Exercise aim: Search term "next": copy each line of the records that contains it.

Data for the task:
-- Opening Marker --

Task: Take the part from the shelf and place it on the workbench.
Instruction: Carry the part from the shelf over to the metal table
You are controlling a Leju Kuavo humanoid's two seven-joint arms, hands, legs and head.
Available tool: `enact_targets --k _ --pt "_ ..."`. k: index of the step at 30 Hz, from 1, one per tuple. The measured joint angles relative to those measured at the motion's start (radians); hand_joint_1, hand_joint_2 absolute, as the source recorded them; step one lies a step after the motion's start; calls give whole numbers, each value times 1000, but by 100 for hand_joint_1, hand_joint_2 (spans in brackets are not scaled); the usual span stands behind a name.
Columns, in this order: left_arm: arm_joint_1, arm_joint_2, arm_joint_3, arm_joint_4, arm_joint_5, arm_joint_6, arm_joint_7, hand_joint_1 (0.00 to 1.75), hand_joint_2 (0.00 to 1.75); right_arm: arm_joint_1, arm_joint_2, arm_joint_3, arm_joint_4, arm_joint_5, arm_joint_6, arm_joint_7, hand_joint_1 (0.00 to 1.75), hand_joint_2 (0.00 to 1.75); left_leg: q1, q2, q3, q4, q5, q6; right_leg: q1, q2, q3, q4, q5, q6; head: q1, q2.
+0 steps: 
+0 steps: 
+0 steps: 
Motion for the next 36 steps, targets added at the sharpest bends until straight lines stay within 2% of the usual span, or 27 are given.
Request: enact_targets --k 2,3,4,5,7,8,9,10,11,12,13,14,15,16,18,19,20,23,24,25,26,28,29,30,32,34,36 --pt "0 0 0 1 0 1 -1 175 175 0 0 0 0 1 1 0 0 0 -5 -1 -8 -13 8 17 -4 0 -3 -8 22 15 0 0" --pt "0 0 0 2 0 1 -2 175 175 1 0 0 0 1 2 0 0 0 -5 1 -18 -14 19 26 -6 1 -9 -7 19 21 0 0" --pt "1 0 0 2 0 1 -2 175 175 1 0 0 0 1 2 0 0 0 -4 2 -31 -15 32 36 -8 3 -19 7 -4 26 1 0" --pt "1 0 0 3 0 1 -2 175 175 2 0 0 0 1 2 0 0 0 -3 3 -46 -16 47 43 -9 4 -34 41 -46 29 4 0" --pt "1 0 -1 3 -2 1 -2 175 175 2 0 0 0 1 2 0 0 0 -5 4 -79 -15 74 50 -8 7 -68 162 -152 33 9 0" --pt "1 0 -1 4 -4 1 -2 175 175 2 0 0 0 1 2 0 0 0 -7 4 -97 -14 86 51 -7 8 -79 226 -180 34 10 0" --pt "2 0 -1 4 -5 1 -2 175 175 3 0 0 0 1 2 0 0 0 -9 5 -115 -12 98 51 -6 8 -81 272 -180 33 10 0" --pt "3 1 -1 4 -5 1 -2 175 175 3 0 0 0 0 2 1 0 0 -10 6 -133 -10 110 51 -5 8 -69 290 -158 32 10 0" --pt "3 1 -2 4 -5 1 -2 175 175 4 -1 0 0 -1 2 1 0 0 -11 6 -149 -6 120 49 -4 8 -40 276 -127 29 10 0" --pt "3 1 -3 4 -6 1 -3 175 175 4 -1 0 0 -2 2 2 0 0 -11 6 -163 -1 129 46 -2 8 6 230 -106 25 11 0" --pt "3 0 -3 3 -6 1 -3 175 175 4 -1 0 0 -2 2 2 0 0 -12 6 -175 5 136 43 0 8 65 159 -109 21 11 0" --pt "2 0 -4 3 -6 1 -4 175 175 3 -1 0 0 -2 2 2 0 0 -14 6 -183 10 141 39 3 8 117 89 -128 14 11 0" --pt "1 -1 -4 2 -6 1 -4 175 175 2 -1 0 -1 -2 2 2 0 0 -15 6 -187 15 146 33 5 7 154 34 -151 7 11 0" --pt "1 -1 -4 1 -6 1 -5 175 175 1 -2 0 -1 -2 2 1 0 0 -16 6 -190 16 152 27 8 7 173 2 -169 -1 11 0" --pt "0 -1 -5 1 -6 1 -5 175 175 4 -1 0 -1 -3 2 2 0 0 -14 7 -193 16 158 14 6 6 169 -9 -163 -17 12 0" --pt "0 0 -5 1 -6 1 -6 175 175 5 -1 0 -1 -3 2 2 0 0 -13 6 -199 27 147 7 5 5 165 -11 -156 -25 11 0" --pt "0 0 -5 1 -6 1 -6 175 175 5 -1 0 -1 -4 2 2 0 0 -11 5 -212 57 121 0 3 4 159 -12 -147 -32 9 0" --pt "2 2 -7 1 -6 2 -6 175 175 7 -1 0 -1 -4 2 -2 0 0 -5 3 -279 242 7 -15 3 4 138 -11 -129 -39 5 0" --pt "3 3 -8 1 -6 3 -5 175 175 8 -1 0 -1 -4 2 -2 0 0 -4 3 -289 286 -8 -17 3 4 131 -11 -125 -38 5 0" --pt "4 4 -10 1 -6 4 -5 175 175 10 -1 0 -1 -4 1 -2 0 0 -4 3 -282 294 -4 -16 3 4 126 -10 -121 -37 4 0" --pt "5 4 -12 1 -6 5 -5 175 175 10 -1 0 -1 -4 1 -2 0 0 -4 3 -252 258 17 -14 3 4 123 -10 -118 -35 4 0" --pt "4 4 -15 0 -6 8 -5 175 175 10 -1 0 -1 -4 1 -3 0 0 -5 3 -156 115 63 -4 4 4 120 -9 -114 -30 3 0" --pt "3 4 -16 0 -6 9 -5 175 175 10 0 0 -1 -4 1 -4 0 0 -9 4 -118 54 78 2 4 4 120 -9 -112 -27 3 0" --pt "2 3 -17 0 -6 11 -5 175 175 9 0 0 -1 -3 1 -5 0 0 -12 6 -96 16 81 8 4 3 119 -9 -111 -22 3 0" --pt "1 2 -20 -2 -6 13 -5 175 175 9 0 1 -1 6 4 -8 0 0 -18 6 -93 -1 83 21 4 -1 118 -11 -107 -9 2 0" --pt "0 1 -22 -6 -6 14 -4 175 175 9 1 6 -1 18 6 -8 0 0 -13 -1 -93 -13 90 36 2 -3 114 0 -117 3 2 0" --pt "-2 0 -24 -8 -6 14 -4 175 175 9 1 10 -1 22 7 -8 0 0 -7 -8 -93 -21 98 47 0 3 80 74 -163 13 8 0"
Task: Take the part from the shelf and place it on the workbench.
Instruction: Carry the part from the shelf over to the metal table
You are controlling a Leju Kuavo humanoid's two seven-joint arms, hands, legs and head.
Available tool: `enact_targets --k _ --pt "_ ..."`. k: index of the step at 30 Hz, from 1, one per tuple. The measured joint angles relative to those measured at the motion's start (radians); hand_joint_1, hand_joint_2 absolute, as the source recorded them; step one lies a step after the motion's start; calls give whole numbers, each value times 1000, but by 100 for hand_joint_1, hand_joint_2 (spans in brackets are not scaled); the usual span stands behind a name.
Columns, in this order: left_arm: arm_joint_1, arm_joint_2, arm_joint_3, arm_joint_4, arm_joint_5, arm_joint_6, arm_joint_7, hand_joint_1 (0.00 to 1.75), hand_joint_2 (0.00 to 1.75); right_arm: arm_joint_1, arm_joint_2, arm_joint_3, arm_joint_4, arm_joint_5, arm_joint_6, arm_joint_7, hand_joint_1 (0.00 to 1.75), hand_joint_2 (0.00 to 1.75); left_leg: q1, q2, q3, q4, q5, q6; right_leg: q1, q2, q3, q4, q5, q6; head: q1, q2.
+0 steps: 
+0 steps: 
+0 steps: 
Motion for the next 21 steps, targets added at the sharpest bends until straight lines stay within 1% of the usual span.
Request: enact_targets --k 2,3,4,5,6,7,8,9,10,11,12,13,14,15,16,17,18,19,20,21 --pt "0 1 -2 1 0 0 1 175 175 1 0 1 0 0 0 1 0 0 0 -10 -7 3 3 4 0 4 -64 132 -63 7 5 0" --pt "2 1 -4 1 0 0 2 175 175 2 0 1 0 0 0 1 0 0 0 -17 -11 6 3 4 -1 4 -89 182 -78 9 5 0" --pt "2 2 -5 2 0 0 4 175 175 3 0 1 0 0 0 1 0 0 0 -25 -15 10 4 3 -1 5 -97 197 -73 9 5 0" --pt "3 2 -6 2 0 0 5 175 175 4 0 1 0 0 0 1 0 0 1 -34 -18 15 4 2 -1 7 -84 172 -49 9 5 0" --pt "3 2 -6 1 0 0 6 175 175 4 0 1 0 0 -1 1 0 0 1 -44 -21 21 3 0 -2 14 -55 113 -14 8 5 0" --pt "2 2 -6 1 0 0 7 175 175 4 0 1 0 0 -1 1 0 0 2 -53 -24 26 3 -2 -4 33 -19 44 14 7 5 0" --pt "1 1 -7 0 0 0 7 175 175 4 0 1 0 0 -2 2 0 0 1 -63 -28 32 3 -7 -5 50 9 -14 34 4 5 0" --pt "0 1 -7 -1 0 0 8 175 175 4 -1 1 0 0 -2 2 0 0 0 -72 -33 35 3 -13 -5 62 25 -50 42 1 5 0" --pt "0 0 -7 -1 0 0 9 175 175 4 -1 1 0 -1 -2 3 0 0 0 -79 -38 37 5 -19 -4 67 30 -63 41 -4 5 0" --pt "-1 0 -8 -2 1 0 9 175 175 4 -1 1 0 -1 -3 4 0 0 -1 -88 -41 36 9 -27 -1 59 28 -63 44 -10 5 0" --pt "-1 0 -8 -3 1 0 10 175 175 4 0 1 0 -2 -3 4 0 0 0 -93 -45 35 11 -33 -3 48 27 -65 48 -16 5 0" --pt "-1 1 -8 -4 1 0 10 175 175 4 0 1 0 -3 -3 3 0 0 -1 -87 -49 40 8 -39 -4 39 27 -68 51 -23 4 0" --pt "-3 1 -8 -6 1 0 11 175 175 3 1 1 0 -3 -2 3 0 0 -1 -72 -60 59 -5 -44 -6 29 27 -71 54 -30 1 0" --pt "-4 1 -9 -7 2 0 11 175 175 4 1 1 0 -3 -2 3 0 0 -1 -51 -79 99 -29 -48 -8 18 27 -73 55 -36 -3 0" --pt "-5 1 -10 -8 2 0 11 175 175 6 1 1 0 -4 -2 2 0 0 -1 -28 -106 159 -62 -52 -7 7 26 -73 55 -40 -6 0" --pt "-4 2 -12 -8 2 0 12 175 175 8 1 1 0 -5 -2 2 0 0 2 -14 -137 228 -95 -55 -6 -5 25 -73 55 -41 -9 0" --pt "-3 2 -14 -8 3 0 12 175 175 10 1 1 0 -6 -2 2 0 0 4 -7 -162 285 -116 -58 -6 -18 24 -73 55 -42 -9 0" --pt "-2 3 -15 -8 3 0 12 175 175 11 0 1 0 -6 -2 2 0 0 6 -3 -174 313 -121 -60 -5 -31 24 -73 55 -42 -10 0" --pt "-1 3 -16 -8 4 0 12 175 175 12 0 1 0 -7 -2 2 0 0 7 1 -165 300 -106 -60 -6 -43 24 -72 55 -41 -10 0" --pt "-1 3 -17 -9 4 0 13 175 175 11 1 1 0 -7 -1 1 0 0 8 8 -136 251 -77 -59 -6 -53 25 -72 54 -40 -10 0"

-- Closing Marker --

Written response:
Motion for the next 36 steps, targets added at the sharpest bends until straight lines stay within 2% of the usual span, or 27 are given.
Motion for the next 21 steps, targets added at the sharpest bends until straight lines stay within 1% of the usual span.

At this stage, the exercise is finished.